### Goal of the exercise
Repeat, word for word, all the data that follows, and exclude the pictures.

### Dataset section
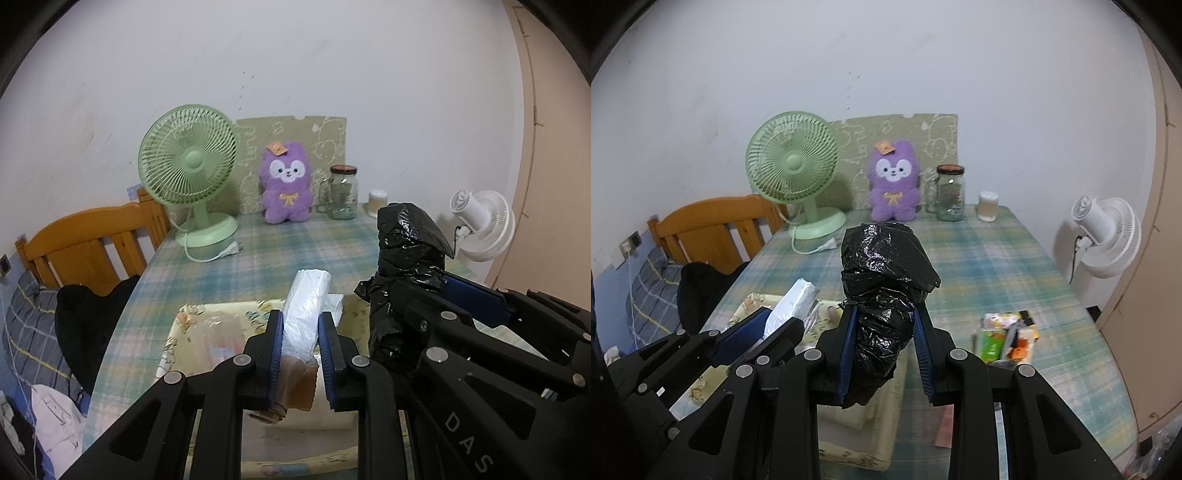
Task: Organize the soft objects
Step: 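Lower the white paper item and black bag into the yellow box with both tools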
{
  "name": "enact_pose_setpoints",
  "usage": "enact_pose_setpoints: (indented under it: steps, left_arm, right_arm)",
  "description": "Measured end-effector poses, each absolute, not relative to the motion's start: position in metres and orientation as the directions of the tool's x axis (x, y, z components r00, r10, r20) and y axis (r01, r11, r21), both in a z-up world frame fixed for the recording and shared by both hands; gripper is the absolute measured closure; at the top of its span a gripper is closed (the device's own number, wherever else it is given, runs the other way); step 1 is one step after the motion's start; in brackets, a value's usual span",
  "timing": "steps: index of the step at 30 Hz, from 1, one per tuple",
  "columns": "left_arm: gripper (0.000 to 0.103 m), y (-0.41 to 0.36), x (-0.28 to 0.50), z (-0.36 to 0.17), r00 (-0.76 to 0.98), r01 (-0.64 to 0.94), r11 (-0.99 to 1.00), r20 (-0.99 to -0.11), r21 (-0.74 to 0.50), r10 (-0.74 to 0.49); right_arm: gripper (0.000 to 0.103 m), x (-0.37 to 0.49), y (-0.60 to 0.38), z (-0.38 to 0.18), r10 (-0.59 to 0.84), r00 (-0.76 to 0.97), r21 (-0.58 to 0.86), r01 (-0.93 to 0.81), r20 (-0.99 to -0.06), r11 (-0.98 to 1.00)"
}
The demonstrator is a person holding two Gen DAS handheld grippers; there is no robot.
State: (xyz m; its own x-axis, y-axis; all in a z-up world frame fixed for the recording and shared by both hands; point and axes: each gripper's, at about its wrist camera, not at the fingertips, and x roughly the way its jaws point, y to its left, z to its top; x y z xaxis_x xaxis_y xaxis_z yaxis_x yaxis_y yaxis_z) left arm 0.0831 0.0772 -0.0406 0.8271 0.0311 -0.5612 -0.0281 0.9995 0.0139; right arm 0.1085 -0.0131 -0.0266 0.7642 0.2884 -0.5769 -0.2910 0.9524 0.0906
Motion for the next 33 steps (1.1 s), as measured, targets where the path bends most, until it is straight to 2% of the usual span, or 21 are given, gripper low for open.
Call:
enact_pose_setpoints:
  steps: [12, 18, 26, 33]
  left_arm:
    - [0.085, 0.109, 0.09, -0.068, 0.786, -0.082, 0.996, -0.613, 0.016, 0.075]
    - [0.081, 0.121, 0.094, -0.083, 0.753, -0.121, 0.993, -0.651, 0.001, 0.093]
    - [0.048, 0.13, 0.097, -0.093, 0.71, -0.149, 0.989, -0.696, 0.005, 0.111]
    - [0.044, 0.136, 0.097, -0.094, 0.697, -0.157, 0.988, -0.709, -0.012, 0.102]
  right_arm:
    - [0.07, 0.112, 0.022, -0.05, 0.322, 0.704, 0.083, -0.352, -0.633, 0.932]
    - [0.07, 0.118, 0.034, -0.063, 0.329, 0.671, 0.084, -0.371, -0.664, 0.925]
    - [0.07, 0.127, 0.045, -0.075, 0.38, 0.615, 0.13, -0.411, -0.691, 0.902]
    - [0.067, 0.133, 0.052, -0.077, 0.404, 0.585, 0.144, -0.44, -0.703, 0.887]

### Problem solution
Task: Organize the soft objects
Step: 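Lower the white paper item and black bag into the yellow box with both tools
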{
  "name": "enact_pose_setpoints",
  "usage": "enact_pose_setpoints: (indented under it: steps, left_arm, right_arm)",
  "description": "Measured end-effector poses, each absolute, not relative to the motion's start: position in metres and orientation as the directions of the tool's x axis (x, y, z components r00, r10, r20) and y axis (r01, r11, r21), both in a z-up world frame fixed for the recording and shared by both hands; gripper is the absolute measured closure; at the top of its span a gripper is closed (the device's own number, wherever else it is given, runs the other way); step 1 is one step after the motion's start; in brackets, a value's usual span",
  "timing": "steps: index of the step at 30 Hz, from 1, one per tuple",
  "columns": "left_arm: gripper (0.000 to 0.103 m), y (-0.41 to 0.36), x (-0.28 to 0.50), z (-0.36 to 0.17), r00 (-0.76 to 0.98), r01 (-0.64 to 0.94), r11 (-0.99 to 1.00), r20 (-0.99 to -0.11), r21 (-0.74 to 0.50), r10 (-0.74 to 0.49); right_arm: gripper (0.000 to 0.103 m), x (-0.37 to 0.49), y (-0.60 to 0.38), z (-0.38 to 0.18), r10 (-0.59 to 0.84), r00 (-0.76 to 0.97), r21 (-0.58 to 0.86), r01 (-0.93 to 0.81), r20 (-0.99 to -0.06), r11 (-0.98 to 1.00)"
}
The demonstrator is a person holding two Gen DAS handheld grippers; there is no robot.
State: (xyz m; its own x-axis, y-axis; all in a z-up world frame fixed for the recording and shared by both hands; point and axes: each gripper's, at about its wrist camera, not at the fingertips, and x roughly the way its jaws point, y to its left, z to its top; x y z xaxis_x xaxis_y xaxis_z yaxis_x yaxis_y yaxis_z) left arm 0.0831 0.0772 -0.0406 0.8271 0.0311 -0.5612 -0.0281 0.9995 0.0139; right arm 0.1085 -0.0131 -0.0266 0.7642 0.2884 -0.5769 -0.2910 0.9524 0.0906
Motion for the next 33 steps (1.1 s), as measured, targets where the path bends most, until it is straight to 2% of the usual span, or 21 are given, gripper low for open.
Call:
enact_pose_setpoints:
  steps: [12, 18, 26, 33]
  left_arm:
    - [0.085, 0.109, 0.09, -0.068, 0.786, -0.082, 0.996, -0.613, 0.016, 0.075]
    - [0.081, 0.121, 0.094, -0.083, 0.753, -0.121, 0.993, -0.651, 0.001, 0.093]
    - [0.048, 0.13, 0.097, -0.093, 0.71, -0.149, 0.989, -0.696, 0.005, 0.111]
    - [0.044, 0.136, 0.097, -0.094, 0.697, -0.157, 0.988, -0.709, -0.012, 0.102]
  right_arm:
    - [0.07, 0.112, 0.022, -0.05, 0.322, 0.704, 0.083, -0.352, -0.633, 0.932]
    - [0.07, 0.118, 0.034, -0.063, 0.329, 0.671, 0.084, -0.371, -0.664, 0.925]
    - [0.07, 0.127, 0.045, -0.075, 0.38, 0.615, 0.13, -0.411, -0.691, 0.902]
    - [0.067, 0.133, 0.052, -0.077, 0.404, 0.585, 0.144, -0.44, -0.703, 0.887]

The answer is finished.